>>>
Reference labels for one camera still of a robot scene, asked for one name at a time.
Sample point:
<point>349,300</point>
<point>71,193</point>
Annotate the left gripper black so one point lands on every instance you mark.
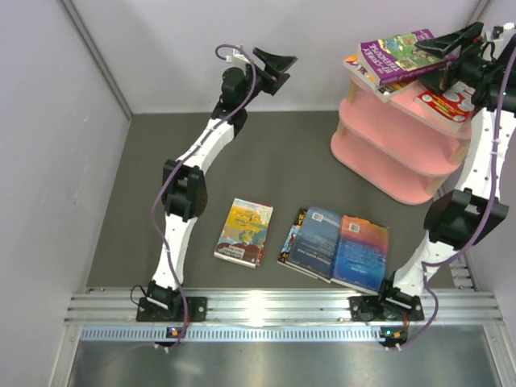
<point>268,76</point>

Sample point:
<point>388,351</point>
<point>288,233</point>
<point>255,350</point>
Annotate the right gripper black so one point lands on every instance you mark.
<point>452,61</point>

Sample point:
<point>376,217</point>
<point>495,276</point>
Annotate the red 13-storey treehouse book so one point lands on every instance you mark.
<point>453,109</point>

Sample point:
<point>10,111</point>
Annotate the purple 117-storey treehouse book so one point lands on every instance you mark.
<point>396,58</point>

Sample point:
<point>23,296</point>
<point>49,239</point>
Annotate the dark brown paperback book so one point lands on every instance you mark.
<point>387,92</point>

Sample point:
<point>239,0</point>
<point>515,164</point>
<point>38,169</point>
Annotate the Roald Dahl Charlie book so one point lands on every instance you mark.
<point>353,64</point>

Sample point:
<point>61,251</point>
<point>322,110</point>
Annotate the yellow illustrated paperback book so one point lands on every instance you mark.
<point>244,232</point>

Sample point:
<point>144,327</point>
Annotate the black yellow book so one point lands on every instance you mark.
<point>291,237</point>

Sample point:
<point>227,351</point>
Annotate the red starred book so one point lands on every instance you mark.
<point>260,256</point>

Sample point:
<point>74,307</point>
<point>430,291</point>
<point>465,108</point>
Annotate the blue orange paperback book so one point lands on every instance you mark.
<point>361,255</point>

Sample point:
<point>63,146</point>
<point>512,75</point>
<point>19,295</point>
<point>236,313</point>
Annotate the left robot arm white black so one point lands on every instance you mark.
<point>183,193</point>

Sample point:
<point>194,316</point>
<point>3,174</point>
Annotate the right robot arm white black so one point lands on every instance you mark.
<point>465,215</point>

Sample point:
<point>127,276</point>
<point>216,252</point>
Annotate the pink three-tier shelf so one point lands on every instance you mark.
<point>399,146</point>

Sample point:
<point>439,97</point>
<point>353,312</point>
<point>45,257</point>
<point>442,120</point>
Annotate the aluminium mounting rail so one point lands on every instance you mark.
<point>276,307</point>

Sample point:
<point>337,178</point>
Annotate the perforated cable duct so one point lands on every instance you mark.
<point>219,334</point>

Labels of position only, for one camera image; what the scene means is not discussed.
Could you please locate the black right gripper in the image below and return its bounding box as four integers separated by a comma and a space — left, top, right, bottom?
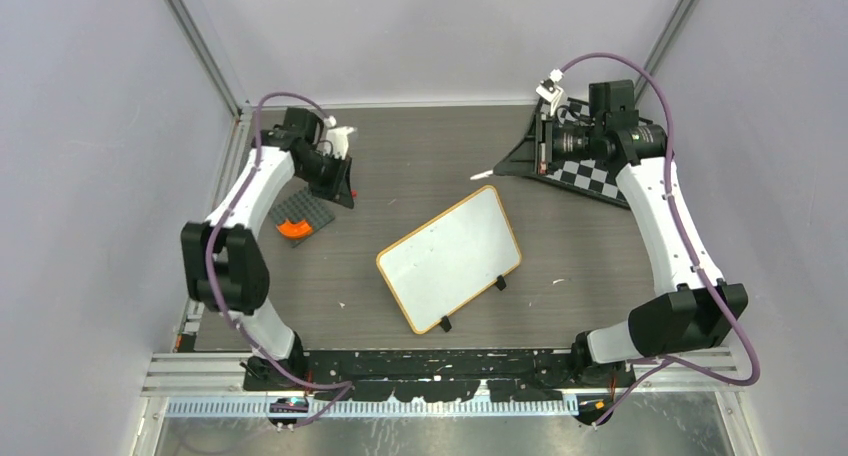
495, 112, 604, 176

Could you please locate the black white checkerboard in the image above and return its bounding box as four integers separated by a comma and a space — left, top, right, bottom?
519, 85, 667, 208

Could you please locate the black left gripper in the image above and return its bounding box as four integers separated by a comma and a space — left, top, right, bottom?
297, 150, 354, 209

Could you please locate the aluminium rail frame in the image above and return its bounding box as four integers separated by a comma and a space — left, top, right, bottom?
142, 348, 737, 419

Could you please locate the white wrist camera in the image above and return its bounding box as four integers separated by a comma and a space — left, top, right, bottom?
536, 69, 565, 118
318, 116, 358, 160

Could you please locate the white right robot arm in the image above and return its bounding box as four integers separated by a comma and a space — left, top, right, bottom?
494, 78, 748, 387

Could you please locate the grey studded building plate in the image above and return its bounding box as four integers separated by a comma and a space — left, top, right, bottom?
269, 188, 335, 247

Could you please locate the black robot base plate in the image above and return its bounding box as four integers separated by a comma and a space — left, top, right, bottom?
243, 348, 636, 405

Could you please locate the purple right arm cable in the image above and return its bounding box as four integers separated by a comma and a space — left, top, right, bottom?
549, 52, 762, 429

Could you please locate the white whiteboard orange frame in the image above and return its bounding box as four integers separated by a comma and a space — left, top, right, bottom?
376, 185, 522, 335

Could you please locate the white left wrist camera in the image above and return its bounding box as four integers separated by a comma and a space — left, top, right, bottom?
318, 116, 358, 160

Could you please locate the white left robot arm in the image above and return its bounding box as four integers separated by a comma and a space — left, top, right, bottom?
180, 108, 357, 390

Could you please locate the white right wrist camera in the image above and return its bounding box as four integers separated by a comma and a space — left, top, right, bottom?
536, 69, 565, 118

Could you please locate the red capped whiteboard marker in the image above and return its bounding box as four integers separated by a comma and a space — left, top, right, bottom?
469, 170, 494, 181

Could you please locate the orange curved block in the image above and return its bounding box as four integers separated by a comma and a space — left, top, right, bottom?
276, 219, 315, 241

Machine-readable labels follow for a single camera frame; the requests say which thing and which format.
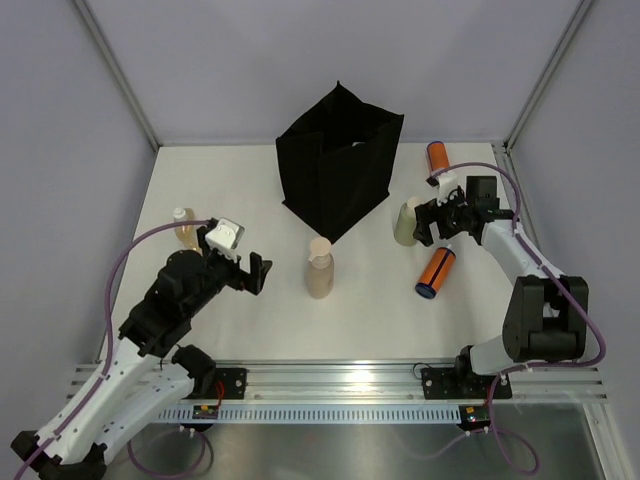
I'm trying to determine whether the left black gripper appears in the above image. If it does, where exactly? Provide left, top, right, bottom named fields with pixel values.
left=184, top=229, right=271, bottom=319

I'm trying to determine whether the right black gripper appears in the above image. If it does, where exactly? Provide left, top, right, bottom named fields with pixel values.
left=413, top=186, right=473, bottom=247

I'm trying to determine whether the green bottle white cap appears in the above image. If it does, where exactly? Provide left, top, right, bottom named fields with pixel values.
left=394, top=196, right=425, bottom=247

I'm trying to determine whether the beige pump bottle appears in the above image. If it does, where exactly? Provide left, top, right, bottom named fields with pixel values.
left=306, top=237, right=334, bottom=299

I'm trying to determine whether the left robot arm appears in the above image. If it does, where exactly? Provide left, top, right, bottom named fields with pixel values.
left=11, top=218, right=273, bottom=479

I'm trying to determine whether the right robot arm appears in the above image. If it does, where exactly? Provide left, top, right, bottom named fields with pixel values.
left=413, top=173, right=589, bottom=400

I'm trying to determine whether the orange tube near bag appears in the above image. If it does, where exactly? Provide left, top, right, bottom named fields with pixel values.
left=426, top=141, right=450, bottom=177

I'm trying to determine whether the black canvas bag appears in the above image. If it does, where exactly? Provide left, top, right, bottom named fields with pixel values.
left=275, top=83, right=404, bottom=243

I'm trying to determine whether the orange tube front right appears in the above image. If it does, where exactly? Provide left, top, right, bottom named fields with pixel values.
left=415, top=245, right=456, bottom=300

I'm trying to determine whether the amber liquid clear bottle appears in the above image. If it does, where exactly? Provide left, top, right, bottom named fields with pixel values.
left=173, top=207, right=200, bottom=252

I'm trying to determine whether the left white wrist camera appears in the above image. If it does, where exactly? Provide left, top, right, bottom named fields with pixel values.
left=204, top=218, right=245, bottom=262

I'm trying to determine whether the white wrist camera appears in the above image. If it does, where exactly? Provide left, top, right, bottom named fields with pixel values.
left=427, top=169, right=459, bottom=205
left=204, top=218, right=245, bottom=262

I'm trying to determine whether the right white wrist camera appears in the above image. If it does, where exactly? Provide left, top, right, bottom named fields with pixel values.
left=427, top=169, right=459, bottom=205

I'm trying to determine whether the right side aluminium rail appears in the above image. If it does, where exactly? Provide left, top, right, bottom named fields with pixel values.
left=490, top=142, right=591, bottom=366

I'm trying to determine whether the aluminium rail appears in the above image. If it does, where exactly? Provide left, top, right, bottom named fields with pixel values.
left=490, top=142, right=591, bottom=366
left=64, top=360, right=609, bottom=404

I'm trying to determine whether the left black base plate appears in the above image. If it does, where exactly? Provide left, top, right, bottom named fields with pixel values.
left=198, top=367, right=248, bottom=400

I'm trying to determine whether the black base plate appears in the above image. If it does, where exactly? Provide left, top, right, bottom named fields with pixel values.
left=198, top=367, right=248, bottom=400
left=420, top=367, right=495, bottom=400

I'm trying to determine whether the white slotted cable duct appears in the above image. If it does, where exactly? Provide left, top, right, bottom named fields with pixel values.
left=151, top=403, right=461, bottom=425

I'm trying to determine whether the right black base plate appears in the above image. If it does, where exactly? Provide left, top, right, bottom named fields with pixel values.
left=420, top=367, right=495, bottom=400

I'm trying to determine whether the aluminium front rail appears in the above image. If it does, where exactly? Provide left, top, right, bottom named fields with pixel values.
left=64, top=360, right=609, bottom=404

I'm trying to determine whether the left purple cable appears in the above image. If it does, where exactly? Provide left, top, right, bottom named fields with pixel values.
left=14, top=218, right=221, bottom=480

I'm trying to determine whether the right aluminium corner post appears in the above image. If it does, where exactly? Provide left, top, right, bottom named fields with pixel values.
left=503, top=0, right=596, bottom=153

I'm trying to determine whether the aluminium corner post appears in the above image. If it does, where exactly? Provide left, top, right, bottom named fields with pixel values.
left=503, top=0, right=596, bottom=153
left=69, top=0, right=162, bottom=153

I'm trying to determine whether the left aluminium corner post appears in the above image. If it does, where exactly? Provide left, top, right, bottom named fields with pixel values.
left=69, top=0, right=162, bottom=153

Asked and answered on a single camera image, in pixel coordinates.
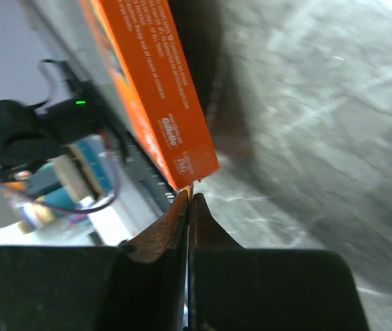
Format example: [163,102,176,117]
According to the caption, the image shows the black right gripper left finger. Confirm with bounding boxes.
[0,191,189,330]

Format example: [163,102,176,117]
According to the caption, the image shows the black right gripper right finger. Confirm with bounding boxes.
[188,194,369,330]

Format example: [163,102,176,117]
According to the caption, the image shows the orange razor box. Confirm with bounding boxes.
[81,1,220,189]

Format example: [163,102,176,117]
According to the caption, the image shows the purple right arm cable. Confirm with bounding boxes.
[0,148,121,215]

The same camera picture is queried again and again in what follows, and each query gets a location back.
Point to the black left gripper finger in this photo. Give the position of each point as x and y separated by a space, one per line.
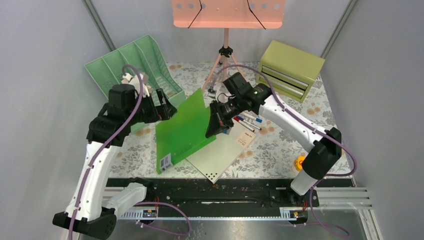
163 100
167 111

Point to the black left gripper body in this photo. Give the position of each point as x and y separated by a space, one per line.
149 112

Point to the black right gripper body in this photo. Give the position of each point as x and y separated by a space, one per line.
230 109

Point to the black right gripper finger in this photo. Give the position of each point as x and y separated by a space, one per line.
216 123
227 122

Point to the green plastic folder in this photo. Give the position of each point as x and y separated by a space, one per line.
183 134

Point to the white sketch pad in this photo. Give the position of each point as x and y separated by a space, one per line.
213 159

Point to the purple 52-storey treehouse book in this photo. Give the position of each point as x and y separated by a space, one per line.
127 78

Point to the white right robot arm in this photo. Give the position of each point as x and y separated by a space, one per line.
323 146

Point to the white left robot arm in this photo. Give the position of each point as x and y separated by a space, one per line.
85 213

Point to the red whiteboard marker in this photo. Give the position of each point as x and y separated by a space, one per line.
244 124

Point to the dark blue whiteboard marker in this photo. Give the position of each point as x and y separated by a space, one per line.
248 123

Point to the green plastic file organizer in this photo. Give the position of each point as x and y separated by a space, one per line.
141 56

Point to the floral table mat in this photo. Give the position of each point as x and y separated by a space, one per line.
270 155

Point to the yellow-green drawer cabinet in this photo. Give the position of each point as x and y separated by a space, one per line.
291 71

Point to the yellow blue green toy block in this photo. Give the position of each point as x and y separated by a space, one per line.
298 163

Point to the pink music stand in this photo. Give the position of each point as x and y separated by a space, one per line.
227 15

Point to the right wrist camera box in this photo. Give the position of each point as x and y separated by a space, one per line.
211 93

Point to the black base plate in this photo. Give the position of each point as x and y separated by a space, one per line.
226 194

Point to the grey cable duct rail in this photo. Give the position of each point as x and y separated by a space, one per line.
164 213

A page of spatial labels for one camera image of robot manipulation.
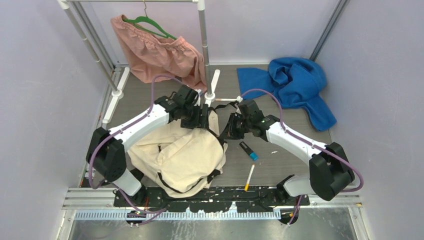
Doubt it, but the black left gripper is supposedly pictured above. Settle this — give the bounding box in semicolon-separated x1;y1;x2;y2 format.
181;102;209;131

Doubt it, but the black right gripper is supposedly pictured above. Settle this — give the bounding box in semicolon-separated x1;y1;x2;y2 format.
220;112;253;140

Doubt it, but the cream canvas backpack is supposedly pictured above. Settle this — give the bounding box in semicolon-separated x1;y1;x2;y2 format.
127;109;228;199

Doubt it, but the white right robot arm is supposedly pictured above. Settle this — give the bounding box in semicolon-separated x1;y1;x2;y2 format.
220;99;355;206

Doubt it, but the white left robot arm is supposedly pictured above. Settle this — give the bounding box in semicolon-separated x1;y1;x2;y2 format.
86;85;200;207

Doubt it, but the white pink pen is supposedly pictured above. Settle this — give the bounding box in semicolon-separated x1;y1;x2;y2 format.
215;97;243;102

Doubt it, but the black blue highlighter marker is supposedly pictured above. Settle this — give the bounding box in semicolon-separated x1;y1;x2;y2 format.
239;141;258;161

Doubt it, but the white yellow pen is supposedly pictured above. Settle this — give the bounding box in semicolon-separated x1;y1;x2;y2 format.
243;164;255;192

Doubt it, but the pink garment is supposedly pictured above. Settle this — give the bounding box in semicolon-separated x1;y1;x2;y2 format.
110;14;208;92

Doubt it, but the blue cloth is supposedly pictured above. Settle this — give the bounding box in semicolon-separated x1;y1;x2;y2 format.
236;57;337;131

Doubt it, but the metal clothes rack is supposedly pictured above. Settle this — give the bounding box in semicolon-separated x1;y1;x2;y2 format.
58;0;220;124

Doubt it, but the green clothes hanger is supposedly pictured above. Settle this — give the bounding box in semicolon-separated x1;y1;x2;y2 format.
122;0;177;41

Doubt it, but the metal corner pole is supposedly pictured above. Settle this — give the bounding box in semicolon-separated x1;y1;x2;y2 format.
309;0;350;61

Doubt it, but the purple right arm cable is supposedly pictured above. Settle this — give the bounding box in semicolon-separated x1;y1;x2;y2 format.
240;88;365;228

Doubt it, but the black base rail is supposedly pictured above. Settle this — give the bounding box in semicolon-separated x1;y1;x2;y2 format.
129;186;299;213

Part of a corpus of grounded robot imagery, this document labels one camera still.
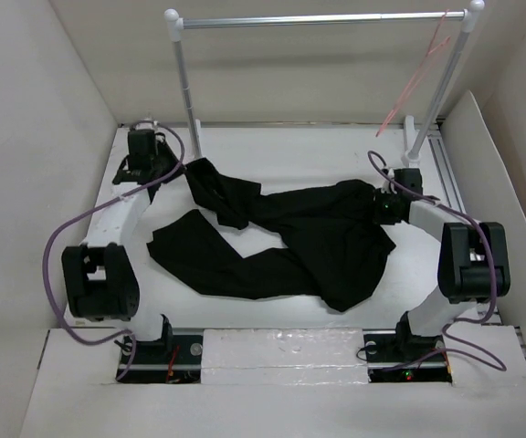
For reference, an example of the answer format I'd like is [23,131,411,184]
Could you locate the purple cable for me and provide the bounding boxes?
[43,119,186,380]
[366,150,507,373]

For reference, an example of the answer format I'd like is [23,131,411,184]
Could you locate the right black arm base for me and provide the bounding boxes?
[356,330,452,383]

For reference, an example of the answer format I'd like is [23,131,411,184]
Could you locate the pink wire hanger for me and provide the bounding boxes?
[375,10,450,138]

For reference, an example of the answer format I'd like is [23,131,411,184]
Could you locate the aluminium rail right side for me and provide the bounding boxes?
[426,119,501,325]

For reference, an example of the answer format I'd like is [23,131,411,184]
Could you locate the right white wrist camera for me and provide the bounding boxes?
[381,168,395,193]

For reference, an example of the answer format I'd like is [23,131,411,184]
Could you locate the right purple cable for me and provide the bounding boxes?
[366,150,507,373]

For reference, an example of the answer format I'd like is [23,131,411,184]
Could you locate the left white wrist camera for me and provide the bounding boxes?
[131,119,160,131]

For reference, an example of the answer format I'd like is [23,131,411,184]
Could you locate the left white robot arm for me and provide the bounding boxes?
[61,128,182,322]

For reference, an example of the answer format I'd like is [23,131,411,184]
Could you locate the white foam block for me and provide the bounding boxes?
[201,328,368,386]

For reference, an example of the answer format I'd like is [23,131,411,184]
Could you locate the white and silver clothes rack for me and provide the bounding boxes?
[163,1,489,167]

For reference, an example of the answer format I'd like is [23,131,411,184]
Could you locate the orange zip tie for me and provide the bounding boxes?
[166,345,180,383]

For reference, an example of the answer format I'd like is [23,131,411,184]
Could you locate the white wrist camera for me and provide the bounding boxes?
[381,168,395,193]
[131,119,160,131]

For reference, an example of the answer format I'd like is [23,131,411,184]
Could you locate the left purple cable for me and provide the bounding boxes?
[43,119,186,380]

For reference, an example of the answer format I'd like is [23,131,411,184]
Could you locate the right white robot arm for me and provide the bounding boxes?
[373,167,510,360]

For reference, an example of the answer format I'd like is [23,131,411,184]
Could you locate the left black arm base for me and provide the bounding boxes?
[116,330,204,385]

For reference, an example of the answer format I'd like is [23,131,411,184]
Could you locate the black trousers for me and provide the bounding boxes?
[147,159,395,312]

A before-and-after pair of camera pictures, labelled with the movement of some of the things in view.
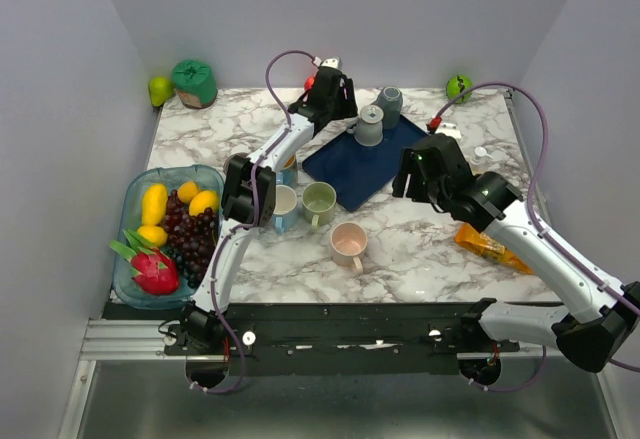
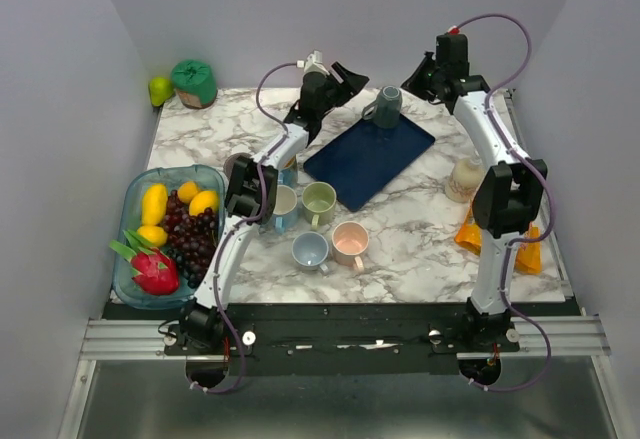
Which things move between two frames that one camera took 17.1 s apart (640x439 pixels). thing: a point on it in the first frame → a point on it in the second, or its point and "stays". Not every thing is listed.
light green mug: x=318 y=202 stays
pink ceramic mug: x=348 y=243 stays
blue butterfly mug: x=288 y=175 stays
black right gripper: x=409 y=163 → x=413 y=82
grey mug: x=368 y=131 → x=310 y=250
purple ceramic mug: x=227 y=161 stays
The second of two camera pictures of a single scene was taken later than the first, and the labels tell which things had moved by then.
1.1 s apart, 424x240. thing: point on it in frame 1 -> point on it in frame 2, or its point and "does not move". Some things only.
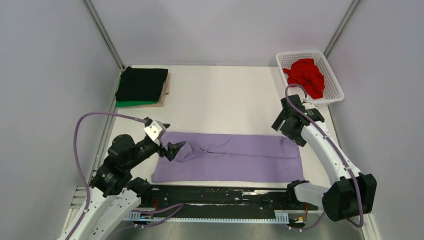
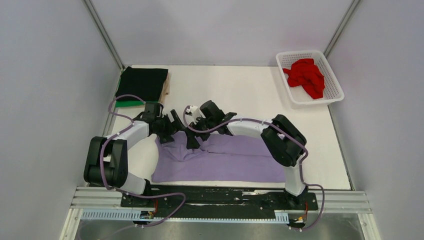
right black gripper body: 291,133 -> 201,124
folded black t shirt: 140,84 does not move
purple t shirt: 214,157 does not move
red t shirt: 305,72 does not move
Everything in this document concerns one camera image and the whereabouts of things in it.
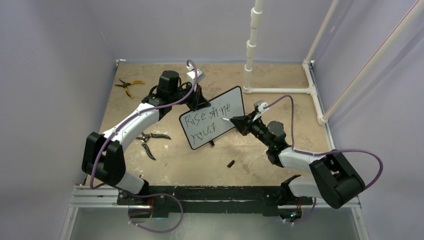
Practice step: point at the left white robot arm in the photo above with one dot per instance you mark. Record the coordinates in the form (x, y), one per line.
(103, 156)

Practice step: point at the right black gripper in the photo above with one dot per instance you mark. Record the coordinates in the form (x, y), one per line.
(244, 123)

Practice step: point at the black handled pliers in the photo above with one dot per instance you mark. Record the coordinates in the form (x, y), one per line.
(145, 138)

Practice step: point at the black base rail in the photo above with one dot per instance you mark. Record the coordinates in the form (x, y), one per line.
(269, 201)

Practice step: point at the black marker cap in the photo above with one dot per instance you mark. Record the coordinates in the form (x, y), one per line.
(231, 164)

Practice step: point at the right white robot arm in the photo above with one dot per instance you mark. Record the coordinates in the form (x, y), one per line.
(333, 178)

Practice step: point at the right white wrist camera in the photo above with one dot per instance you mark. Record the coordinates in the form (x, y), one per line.
(260, 107)

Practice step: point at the small black-framed whiteboard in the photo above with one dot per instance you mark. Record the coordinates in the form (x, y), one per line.
(203, 126)

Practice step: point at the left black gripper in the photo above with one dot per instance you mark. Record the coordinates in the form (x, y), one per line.
(197, 96)

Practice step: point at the yellow handled pliers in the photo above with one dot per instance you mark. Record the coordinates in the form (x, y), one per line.
(125, 85)

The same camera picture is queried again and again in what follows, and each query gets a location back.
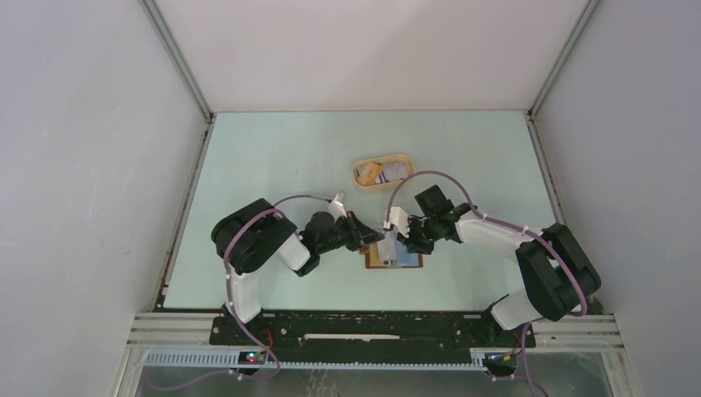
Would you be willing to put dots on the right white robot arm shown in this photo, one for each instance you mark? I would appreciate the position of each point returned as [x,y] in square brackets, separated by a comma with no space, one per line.
[558,277]

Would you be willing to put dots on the beige oval tray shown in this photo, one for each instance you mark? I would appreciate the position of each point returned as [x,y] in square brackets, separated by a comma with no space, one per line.
[380,185]

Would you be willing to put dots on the aluminium frame rail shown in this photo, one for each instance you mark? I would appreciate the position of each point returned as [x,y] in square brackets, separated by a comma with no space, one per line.
[594,333]

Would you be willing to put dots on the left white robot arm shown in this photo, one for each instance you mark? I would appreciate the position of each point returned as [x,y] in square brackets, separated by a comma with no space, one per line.
[246,239]

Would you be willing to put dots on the silver VIP credit card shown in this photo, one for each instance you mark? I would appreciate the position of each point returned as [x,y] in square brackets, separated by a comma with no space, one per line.
[387,249]

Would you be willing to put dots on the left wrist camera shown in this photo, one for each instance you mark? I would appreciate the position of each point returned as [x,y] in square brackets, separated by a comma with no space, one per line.
[336,206]

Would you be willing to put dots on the brown leather card holder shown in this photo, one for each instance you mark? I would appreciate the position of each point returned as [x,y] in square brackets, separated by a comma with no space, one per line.
[403,258]

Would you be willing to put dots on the gold credit card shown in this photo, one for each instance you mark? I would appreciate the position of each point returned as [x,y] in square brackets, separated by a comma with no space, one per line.
[368,173]

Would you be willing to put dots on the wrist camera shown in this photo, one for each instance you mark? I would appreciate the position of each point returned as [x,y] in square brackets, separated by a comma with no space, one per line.
[336,206]
[396,214]

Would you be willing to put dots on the grey cable duct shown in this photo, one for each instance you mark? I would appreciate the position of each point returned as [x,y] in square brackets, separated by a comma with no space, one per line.
[233,359]

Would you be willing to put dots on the silver card in tray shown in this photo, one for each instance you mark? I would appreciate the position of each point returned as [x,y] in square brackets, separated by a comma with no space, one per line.
[394,171]

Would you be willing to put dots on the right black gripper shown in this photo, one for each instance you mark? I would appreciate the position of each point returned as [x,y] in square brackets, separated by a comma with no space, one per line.
[409,240]

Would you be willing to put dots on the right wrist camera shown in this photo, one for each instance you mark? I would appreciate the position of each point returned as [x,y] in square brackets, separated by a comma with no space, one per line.
[396,214]

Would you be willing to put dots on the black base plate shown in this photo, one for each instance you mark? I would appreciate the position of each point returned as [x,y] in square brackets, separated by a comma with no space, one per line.
[369,336]

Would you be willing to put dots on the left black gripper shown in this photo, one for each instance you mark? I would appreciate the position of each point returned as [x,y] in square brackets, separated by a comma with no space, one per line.
[358,231]
<<<
§ **ACTIVITY**:
Only lines containing the string "still" belong in the answer; find them in the data above and copy them.

§ **TASK SOLUTION**:
Reference labels for one camera still of a robot scene, asked for one name at a time.
Part of a corpus of grounded robot imagery, this document labels one camera still.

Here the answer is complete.